INPUT DATA:

*** Begin section ***

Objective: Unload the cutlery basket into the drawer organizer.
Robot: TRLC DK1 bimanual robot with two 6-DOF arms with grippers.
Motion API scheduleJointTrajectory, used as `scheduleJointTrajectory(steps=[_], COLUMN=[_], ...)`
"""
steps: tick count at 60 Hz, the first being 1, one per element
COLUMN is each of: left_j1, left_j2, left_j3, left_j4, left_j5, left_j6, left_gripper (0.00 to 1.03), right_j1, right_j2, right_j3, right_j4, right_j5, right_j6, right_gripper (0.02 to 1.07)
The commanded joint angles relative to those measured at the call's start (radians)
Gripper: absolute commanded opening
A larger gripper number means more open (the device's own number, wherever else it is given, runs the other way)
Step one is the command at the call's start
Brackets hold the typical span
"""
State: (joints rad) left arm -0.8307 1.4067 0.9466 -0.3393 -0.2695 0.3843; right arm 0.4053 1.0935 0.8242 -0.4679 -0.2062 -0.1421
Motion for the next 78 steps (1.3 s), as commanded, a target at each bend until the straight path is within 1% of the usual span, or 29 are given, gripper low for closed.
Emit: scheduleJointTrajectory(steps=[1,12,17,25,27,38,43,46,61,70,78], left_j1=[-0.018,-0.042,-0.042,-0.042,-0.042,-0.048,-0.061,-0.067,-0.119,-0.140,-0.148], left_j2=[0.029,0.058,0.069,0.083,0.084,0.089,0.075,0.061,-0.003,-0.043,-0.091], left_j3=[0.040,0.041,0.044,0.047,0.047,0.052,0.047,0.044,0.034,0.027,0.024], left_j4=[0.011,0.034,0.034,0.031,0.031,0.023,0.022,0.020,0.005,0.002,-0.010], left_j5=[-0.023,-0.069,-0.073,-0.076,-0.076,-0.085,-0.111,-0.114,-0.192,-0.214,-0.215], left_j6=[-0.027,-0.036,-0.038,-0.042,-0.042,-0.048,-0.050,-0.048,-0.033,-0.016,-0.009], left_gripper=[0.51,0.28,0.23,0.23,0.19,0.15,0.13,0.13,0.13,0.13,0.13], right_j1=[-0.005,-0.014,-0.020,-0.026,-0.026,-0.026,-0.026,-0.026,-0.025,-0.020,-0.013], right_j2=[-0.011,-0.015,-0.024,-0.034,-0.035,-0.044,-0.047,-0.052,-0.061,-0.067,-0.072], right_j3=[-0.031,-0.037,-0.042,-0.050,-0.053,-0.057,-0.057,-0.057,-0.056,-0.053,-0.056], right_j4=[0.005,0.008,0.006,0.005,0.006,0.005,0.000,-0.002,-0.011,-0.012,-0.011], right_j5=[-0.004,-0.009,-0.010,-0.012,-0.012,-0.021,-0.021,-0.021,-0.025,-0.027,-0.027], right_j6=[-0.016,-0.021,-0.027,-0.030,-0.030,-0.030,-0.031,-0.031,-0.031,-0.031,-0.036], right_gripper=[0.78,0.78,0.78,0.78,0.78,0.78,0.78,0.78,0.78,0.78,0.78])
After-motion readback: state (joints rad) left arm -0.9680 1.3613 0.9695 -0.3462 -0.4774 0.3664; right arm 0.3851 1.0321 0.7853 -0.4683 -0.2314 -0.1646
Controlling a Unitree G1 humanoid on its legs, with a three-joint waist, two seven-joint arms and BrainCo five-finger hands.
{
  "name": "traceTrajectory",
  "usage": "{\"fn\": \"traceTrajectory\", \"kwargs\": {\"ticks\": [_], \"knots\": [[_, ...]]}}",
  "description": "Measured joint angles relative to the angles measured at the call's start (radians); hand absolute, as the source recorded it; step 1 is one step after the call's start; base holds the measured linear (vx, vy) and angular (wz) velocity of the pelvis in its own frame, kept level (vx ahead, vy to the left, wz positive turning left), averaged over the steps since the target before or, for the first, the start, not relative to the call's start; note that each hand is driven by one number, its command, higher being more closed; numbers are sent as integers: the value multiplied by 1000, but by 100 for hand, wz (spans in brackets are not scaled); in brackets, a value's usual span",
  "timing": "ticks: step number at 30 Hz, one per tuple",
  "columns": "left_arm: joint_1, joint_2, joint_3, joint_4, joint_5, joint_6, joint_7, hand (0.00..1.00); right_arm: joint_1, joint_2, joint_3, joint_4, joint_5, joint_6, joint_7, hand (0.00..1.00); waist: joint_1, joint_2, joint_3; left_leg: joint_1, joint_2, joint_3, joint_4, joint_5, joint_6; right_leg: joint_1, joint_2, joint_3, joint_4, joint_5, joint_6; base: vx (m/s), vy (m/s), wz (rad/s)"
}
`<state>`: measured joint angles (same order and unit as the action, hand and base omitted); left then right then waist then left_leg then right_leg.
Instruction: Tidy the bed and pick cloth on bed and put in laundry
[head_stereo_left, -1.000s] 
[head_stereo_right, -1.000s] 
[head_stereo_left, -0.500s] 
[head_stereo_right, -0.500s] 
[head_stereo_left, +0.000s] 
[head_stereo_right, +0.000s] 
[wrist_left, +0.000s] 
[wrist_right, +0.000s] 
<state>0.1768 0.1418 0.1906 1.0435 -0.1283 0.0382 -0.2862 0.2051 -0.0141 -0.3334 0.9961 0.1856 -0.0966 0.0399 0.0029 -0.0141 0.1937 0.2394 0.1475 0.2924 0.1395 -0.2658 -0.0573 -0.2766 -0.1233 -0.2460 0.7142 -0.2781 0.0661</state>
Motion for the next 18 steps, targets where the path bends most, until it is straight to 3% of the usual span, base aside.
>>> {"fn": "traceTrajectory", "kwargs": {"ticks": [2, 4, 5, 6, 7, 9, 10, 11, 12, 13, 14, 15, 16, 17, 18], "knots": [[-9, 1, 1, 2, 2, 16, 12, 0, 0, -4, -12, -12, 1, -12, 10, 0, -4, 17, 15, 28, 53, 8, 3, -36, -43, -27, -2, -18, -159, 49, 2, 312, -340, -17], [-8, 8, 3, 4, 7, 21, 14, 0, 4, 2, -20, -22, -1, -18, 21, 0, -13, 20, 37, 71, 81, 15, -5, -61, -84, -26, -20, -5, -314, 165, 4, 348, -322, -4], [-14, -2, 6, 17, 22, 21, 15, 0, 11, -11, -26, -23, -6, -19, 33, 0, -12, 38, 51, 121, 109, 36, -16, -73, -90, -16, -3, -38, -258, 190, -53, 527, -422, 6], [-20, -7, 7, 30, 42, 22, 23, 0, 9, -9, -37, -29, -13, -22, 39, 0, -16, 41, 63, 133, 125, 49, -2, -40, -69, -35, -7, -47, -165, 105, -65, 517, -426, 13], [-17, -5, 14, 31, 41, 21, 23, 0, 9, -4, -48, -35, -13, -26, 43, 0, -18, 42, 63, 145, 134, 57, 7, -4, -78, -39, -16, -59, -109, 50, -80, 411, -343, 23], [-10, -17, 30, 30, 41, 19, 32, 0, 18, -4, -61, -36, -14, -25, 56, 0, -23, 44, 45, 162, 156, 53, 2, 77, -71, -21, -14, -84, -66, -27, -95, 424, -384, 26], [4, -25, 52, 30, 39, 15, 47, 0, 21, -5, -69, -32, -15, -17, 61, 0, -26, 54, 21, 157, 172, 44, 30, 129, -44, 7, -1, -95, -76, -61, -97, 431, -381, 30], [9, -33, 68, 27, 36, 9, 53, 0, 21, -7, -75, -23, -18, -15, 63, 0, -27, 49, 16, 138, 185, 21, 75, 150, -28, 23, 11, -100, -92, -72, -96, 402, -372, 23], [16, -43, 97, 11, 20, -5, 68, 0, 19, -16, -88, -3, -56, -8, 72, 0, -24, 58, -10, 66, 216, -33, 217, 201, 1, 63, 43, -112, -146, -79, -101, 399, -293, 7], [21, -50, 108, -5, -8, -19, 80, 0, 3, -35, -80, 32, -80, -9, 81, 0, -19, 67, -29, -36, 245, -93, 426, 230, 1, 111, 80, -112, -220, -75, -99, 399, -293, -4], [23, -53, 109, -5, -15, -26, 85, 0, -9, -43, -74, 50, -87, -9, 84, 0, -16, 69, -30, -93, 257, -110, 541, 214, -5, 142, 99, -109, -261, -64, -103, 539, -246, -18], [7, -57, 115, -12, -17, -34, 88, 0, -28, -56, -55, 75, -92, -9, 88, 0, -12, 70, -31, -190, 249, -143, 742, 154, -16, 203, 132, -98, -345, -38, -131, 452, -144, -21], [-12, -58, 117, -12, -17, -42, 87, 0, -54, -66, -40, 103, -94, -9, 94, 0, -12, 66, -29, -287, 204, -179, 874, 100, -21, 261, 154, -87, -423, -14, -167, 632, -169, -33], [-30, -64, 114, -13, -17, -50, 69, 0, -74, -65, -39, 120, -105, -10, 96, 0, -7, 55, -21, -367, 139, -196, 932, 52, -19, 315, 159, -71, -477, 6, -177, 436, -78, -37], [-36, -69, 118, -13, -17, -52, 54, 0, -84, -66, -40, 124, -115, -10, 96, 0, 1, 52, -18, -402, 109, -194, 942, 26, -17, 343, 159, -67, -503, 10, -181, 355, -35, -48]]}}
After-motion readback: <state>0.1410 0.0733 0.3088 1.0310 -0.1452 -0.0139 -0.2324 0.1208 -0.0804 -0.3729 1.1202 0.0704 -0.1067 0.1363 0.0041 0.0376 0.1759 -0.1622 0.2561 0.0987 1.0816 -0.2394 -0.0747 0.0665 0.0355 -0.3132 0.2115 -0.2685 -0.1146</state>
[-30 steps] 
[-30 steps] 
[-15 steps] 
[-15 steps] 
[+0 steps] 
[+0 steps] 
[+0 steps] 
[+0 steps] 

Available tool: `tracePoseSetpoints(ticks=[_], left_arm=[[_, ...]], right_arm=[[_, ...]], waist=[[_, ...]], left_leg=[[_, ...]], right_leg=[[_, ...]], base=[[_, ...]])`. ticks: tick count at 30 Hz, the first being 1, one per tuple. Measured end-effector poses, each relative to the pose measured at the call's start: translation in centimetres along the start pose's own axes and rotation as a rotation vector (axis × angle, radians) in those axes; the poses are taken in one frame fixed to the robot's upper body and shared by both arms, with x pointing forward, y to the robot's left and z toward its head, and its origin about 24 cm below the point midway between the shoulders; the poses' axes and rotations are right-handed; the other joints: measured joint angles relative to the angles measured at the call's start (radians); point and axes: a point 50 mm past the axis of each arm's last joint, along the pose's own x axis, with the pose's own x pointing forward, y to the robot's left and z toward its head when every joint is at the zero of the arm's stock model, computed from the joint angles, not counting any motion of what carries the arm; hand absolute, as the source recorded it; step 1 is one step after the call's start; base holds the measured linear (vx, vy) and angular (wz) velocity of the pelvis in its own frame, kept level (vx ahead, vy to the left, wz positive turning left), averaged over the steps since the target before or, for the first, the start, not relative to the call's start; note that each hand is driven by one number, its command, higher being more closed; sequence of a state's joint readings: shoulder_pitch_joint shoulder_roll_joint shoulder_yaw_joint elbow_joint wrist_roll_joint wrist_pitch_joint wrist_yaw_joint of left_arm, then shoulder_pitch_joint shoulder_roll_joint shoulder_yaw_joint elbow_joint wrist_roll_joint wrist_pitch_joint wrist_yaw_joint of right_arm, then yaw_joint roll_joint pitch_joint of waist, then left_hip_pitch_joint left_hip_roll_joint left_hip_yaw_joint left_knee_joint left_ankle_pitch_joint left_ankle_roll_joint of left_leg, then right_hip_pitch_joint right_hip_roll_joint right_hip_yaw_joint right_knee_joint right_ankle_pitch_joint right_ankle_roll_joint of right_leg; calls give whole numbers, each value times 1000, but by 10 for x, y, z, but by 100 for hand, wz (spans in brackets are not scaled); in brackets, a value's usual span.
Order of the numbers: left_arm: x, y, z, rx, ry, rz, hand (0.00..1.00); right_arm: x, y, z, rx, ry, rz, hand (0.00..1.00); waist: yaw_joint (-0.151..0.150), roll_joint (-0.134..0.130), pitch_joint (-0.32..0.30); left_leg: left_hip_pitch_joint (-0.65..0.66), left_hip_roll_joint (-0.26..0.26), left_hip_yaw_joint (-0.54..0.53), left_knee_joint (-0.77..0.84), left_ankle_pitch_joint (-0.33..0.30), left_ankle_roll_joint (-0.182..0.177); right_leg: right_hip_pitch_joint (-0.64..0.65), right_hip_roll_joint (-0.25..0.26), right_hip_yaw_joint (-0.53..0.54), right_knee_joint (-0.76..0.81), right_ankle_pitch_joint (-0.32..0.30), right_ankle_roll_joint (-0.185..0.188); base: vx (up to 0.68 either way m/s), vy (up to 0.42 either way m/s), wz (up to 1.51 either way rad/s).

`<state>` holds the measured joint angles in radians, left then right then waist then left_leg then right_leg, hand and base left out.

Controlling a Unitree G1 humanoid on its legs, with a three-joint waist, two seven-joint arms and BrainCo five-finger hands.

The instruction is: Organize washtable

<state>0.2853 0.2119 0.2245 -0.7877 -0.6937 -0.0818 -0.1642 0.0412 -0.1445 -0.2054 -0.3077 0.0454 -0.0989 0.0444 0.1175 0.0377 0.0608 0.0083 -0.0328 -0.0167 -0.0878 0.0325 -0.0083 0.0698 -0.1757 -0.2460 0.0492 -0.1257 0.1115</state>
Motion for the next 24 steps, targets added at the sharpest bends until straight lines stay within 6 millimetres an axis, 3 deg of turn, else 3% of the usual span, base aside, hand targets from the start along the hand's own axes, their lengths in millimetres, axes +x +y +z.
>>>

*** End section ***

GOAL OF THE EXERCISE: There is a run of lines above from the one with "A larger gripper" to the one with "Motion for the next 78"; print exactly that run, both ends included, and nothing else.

WRITTEN RESPONSE:
A larger gripper number means more open (the device's own number, wherever else it is given, runs the other way)
Step one is the command at the call's start
Brackets hold the typical span
"""
State: (joints rad) left arm -0.8307 1.4067 0.9466 -0.3393 -0.2695 0.3843; right arm 0.4053 1.0935 0.8242 -0.4679 -0.2062 -0.1421
Motion for the next 78 steps (1.3 s), as commanded, a target at each bend until the straight path is within 1% of the usual span, or 29 are given, gripper low for closed.

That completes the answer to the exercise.